In case you hadn’t noticed, the curling season is upon us and our Jennifer Jones has yet to lose. Jen and gal pals Kaitlyn Lawes, Jocelyn Peterman and Dawn McEwen went 7-0 to win the Shorty Jenkins Classic in Cornwall, Ont., on the weekend, and I’d say that’s serving official notice to all other female Pebble People that there’s no letup in the great skip’s game. I realize some folks are tired of seeing Jen win, but many among the rabble grew weary of Meryl Streep winning Oscars and Golden Globes every year. So deal with it.
So, unless I’m missing something, this is the blueprint for creating one viable women’s professional hockey operation: 1) The Canadian Women’s Hockey League ceases operation; 2) approximately 200 of the world’s elite players boycott the National Women’s Hockey League; 3) members of the Swedish national side refuse to play; 4) the Swedish Ice Hockey Association cancels the Four Nations Cup; 5) a group of players band together and make plans for faux exhibition matches.
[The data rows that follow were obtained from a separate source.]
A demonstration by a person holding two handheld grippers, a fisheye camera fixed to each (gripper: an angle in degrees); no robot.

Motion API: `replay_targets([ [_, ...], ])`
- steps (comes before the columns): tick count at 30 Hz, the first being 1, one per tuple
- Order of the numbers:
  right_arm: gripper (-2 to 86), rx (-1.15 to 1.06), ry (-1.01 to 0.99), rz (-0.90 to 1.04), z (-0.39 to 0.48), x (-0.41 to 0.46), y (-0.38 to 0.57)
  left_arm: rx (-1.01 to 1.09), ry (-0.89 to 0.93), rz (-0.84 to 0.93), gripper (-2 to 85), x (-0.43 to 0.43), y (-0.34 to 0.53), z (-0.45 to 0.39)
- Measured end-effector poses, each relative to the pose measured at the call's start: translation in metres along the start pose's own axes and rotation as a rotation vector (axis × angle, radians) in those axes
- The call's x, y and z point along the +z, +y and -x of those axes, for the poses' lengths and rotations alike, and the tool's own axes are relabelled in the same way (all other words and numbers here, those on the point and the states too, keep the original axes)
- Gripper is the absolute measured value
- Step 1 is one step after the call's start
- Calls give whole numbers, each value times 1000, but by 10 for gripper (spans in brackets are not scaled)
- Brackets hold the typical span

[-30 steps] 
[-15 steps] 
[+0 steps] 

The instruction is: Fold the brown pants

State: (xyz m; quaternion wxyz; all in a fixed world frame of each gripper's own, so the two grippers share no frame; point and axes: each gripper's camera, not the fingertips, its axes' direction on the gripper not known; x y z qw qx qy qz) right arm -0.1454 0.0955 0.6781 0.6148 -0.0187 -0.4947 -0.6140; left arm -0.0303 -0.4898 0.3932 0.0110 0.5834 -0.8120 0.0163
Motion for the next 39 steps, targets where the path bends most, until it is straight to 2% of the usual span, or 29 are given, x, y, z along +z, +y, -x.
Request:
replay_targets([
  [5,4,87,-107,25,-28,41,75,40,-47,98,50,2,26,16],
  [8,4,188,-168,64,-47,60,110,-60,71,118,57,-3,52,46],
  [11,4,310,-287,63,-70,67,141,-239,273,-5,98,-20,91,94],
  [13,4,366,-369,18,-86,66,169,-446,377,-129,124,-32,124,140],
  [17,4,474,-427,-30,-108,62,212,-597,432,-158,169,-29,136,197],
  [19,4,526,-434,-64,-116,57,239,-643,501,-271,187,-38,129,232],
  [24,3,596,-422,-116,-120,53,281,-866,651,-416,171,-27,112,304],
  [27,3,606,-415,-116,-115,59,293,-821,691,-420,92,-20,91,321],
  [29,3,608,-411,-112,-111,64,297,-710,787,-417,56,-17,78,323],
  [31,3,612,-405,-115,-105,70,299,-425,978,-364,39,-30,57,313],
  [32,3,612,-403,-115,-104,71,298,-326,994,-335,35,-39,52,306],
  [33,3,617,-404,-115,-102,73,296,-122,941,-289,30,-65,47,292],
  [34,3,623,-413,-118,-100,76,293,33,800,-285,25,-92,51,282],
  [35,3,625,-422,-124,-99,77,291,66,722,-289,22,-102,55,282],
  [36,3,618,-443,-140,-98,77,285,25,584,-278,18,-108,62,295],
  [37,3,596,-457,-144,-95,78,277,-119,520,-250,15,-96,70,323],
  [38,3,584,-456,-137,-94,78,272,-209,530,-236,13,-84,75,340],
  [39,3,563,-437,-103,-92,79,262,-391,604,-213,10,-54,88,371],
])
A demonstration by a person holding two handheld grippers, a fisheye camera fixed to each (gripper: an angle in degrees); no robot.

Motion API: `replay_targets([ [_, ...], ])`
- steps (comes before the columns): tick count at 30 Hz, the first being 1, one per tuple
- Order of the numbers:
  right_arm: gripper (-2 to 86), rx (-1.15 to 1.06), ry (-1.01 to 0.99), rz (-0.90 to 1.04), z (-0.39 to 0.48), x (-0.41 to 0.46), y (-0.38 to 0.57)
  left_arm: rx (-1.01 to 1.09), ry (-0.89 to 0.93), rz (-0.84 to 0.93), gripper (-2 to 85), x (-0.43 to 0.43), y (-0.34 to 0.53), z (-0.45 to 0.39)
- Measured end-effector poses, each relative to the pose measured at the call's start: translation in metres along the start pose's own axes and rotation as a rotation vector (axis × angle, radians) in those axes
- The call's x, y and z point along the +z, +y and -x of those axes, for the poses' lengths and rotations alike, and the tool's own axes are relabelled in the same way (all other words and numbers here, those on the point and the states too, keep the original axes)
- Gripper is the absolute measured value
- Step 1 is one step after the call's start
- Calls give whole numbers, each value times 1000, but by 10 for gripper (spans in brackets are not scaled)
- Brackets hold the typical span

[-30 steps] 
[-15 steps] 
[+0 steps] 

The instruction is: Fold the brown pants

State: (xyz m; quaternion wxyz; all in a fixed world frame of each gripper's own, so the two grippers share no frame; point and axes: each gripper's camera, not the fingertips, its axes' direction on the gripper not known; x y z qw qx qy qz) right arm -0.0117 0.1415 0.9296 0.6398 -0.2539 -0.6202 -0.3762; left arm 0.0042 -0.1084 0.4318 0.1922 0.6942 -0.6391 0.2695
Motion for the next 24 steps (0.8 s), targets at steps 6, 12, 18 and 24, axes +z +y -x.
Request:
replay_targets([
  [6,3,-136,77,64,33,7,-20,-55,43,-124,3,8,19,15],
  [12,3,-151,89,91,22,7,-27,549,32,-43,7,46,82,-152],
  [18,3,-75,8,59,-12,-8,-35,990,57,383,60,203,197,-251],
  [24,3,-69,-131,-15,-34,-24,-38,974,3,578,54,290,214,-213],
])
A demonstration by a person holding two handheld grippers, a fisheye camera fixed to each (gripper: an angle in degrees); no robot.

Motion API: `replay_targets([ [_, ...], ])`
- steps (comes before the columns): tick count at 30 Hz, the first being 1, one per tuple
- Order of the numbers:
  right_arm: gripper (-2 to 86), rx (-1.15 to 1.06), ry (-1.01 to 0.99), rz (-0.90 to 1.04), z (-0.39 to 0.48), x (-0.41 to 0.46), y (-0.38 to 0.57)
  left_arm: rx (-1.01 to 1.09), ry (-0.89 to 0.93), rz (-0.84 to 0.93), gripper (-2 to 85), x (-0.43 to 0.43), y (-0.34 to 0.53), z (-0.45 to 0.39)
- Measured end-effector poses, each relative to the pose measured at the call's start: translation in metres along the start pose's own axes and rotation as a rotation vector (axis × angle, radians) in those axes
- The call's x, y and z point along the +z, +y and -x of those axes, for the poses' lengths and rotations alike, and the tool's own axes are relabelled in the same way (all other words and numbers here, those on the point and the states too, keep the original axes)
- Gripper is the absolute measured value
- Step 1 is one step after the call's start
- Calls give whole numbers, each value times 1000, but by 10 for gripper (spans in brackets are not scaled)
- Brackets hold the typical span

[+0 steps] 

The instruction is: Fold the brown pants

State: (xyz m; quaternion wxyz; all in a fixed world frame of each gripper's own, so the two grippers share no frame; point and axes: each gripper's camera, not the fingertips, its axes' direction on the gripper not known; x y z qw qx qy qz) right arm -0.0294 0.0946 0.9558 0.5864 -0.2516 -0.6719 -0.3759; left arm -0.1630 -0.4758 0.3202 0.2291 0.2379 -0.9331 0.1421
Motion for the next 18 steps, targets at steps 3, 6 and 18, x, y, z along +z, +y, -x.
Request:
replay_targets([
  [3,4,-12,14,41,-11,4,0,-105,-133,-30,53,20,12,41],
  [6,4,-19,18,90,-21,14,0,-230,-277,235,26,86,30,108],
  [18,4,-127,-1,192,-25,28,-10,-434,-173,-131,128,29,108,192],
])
Ya, that’ll get the rabble rushing to the box office and earn the women a living wage. Not.
This is comical in its absurdity: Steve Simmons of Postmedia Tranna calls Mitch Marner “the winner by knockout or unanimous decision” in his contract throwdown with Maple Leafs GM Kyle Dubas. “The deal is done and Marner will be paid $65+ million over the next six years.” Well, okay, young Mitch wins big. Agreed. But then Simmons craps all over Marner’s dad and agent. “For his next act of magic, Dubas will make Paul Marner disappear,” he writes. Then this: “How did a star like Marner end up with a less-than-star player agent like Darren Ferris? Cut rates, I’m told.” So, Marner wins by “knockout or decision” and becomes the NHL’s highest-salary player because he listened to his dad and/or agent, but one needs to be punted and the other isn’t worthy of quality clients. Does that make sense to anyone other than Simmons?
While we’re on the subject of my favorite “D’oh!” boys in the media, Mad Mike McIntyre of the Drab Slab wrote this about the NHL’s changing contract landscape on Sept. 11: “Good luck signing a star player for the maximum team-friendly term of eight years.” Apparently Mad Mike didn’t notice that Clayton Keller signed one of those maximum team-friendly eight-year contracts on Sept. 4. And Josh Morrissey did the same on Sept. 12. Sigh.
And, finally, the official soundtrack of today’s post was provided by The Beatles and featured the classic albums Rubber Soul and Revolver, a collection of 28 tunes recorded and released when the lads were really starting to hit their creative stride. Tomorrow Never Knows is an astonishing song for the era.